It was in accordance with the law of probabilities that there would be contained in this mass of soldier material men highly skilled in every one of the more than seven hundred distinct and specific trades and handicrafts in which artisans were needed for the successful maintenance of the fighting forces in the field. The drag-net of the selective service system was certain to gather in its meshes men who were natural leaders and many more men who could only follow. From every city block, every crossroads hamlet, every village street would come those who could teach and those who could only learn. It was inevitable, moreover, that in this huge aggregation of human beings there would be a percentage of the wholly unteachable, the mentally stunted, fit only to be hewers of wood and drawers of water and sure to be a detriment and handicap to any military organization whatsoever.
In a lesser degree the same generalizations applied to the human raw material admitted to the various officers’ training courses; even though a fairly high minimum of educational attainment was required of all candidates, there was bound to be a wide range of military value between the best and the poorest of this officer material.

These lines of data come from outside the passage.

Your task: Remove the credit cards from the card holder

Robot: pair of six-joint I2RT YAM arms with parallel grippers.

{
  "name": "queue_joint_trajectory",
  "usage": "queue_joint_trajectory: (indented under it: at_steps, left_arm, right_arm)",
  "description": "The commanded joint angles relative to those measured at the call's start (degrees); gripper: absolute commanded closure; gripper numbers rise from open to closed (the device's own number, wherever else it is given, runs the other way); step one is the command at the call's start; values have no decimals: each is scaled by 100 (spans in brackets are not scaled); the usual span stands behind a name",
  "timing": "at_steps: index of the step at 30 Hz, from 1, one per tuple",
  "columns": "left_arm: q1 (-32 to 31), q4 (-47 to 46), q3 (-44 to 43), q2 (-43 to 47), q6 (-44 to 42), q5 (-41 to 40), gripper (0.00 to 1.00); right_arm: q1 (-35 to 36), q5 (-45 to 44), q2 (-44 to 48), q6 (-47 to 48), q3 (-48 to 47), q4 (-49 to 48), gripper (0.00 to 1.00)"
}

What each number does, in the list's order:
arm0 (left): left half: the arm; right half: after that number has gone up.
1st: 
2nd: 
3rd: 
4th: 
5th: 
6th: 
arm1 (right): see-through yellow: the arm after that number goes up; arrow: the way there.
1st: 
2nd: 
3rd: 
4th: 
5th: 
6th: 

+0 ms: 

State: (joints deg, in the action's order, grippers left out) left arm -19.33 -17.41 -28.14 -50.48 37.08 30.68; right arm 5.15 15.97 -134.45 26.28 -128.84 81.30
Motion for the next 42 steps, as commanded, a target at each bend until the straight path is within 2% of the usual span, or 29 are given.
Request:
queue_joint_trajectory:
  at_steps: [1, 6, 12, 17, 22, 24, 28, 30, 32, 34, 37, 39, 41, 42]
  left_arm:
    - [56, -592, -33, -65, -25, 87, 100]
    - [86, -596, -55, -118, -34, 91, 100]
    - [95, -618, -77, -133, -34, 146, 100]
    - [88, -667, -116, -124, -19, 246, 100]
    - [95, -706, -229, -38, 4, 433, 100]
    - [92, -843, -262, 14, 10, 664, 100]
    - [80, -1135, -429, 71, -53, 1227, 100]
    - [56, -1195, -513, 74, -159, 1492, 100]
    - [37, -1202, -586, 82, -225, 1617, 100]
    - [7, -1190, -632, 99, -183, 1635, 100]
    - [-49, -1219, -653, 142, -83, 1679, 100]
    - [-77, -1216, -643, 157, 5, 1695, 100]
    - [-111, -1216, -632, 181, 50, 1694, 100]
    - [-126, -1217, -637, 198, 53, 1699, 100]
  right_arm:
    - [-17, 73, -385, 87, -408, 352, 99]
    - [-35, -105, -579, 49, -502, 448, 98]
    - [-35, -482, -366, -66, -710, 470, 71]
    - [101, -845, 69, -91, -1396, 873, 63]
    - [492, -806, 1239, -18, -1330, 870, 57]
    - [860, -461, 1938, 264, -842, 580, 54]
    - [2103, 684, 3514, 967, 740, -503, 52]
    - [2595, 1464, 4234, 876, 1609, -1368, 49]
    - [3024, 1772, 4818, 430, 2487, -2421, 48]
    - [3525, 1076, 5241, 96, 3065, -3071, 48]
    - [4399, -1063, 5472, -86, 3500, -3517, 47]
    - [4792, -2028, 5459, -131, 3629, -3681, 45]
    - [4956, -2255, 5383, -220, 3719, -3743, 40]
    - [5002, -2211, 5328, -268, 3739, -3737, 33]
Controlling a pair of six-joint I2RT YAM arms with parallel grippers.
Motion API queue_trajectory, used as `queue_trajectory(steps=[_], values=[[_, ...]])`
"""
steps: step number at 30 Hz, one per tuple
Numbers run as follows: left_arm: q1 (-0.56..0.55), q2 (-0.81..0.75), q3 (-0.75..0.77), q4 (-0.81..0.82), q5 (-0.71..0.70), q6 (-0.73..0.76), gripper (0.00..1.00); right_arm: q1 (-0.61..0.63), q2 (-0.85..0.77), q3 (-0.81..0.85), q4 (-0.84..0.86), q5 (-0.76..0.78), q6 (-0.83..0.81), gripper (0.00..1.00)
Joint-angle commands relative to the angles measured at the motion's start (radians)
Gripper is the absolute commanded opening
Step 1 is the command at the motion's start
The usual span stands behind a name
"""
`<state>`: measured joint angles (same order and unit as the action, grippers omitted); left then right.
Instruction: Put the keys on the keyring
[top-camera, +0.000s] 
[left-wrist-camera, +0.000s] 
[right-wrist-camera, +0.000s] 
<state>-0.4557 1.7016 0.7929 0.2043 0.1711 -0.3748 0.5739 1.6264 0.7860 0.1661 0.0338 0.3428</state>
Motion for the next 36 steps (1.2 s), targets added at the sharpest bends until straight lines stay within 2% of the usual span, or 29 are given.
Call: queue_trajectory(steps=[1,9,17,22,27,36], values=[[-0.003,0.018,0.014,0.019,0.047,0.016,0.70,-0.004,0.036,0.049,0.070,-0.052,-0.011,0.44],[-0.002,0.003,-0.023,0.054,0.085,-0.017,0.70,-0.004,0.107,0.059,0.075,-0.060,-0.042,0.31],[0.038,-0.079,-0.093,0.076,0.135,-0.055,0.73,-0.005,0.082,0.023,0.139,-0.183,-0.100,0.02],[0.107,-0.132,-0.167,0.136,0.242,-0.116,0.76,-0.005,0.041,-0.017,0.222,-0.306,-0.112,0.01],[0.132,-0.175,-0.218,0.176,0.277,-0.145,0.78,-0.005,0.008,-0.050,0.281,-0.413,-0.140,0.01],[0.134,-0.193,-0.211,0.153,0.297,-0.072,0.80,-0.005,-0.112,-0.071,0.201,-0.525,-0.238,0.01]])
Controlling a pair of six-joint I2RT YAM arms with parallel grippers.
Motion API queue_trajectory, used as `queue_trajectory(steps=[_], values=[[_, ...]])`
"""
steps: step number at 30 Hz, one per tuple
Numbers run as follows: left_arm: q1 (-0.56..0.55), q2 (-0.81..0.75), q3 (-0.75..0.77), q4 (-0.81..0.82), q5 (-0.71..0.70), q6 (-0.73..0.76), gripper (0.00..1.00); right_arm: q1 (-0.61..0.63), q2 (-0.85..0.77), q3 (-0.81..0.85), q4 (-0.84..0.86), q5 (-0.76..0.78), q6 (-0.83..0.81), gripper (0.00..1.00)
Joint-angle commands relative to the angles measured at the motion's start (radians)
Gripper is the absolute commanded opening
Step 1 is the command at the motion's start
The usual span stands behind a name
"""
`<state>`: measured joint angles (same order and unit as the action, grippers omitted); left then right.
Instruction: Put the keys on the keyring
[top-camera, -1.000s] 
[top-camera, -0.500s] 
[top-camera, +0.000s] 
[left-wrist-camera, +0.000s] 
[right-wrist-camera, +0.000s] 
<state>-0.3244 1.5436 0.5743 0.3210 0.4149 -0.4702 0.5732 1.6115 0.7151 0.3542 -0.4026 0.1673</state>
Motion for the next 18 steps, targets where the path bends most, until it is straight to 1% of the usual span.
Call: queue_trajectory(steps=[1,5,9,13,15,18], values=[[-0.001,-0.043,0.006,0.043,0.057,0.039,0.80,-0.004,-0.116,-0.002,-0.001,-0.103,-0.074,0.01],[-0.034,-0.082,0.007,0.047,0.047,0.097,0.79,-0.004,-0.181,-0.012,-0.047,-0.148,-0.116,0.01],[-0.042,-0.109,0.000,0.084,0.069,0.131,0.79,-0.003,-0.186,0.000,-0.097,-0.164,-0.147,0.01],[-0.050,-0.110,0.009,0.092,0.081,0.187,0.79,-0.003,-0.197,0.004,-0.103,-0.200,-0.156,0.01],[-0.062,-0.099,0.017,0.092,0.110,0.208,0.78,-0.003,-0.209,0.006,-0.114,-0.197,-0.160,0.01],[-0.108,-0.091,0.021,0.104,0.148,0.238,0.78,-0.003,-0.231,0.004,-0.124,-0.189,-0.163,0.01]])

Psychology, the science that deals with the human mind, offered the only possible short-cut to the ultimate goal of the placement of every individual in the Army at the point where his efficiency would be greatest. The processes of the selective draft had weeded out the larger portion of the physically unfit. The draft questionnaire, as finally revised, provided for a rough preliminary classification of men according to their own estimates of themselves. But something more was needed—some system for passing the entire Army, officers and men, through a series of graduated sieves, as it were, so cunningly devised, and operated with such scientific precision as to tag, label, and index each and every one so exactly that as little as possible would be left for experience to disclose as to his qualifications for his particular part of the Army’s job.
On April 6, 1917, the United States Congress declared the existence of a state of war with Germany. On that same date there was being held in Boston a meeting of a group of psychologists known as the “Experimentalists,” among whom was Dr. Robert M. Yerkes, president of the American Psychological Association. On receipt of news that America was at last at war, all regular business of the meeting was suspended and those present resolved themselves into an informal committee to consider ways and means by which the psychologists of America could best serve their country.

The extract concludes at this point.